Markets stumble as Wall Street sells off Big Tech
CTV
U.S. stocks ended Friday in the red, closing out a lackluster week despite a year of historic highs.
U.S. stocks ended Friday in the red, closing out a lackluster week despite a year of historic highs.
The Dow was lower by 333 points, or 0.78 per cent, after the closing bell. The S&P 500 lost 1.1 per cent and the Nasdaq Composite was down by 1.5 per cent, after a selloff in Big Tech stocks. Shares of Tesla closed lower by around 5 per cent, while Amazon, Alphabet, Microsoft and Nvidia lost about 2 per cent.
The “Magnificent Seven” group of high-performing tech stocks — Alphabet, Amazon, Apple, Meta, Microsoft, Nvidia and Tesla — has accounted for more than half of the gains so far this year as they benefit from intense investor focus on ways to play the artificial intelligence boom, according to S&P Dow Jones Indices.
Analysts have long cautioned that the market’s reliance on a handful of names exposes the stock market to potential trouble, should the group stumble.

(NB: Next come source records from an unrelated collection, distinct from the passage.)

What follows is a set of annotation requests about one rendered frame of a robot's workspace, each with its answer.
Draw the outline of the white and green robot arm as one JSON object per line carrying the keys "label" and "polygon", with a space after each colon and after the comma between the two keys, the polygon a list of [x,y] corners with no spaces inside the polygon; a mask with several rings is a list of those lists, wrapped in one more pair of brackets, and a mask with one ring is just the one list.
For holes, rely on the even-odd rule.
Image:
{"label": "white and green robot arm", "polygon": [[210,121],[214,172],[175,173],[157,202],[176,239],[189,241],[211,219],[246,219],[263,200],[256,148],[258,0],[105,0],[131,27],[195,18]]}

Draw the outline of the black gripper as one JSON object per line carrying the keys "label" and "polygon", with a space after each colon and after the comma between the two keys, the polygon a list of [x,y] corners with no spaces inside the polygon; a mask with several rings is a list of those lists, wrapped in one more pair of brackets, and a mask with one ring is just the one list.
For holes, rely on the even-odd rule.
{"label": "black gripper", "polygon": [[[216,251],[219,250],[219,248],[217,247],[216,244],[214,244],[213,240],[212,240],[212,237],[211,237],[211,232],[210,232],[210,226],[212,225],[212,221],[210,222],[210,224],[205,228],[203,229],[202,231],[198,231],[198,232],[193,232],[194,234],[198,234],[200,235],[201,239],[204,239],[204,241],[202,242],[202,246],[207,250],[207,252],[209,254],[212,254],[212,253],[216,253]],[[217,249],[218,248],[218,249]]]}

“If a few of these companies fail to beat an elevated bar for positive surprises, there is a risk they would also fall together,” said Keith Lerner, chief market strategist at Truist Wealth. “I would prefer a broader market, where mega cap growth stocks do well and other segments are also doing well. So if one area falters, another segment picks up the baton.”
Bitcoin’s tremendous late-year rally also fizzled, as traders looked to profit taking. The cryptocurrency had dropped to around US$94,000 by late afternoon on Friday after topping US$106,000 earlier this month on hopes that President-elect Donald Trump will usher in a crypto-friendly administration when he returns to the White House next month.
Treasury yields rose Friday, with the 10-year passing 4.6 per cent, potentially pushing some trading out of equities.